## TRY IT
The reply should consist of one number, which is how many lines in the material below contain "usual".

-- Opening Marker --

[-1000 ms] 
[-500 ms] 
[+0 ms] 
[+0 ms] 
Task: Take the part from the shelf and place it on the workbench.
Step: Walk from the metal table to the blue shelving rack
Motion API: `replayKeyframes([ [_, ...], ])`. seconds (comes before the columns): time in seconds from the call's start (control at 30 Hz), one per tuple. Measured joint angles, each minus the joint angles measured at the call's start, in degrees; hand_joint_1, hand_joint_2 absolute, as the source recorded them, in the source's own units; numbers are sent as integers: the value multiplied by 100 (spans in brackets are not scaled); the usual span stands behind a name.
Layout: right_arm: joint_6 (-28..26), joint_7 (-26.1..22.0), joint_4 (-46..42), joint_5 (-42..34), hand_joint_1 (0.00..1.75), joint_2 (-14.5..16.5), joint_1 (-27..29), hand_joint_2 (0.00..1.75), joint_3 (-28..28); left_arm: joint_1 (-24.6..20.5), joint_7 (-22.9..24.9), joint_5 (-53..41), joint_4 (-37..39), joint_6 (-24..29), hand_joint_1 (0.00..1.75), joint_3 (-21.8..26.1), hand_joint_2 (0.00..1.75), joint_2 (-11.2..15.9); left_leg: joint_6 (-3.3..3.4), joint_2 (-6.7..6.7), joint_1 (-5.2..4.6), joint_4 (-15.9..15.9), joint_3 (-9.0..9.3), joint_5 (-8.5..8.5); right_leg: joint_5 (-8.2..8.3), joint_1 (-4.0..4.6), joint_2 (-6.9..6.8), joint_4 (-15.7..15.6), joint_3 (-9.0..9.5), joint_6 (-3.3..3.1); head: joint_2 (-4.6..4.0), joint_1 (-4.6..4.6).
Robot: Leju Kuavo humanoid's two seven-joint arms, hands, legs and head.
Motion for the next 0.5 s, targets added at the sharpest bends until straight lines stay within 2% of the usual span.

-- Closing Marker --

## ANSWER TO THIS EXERCISE
2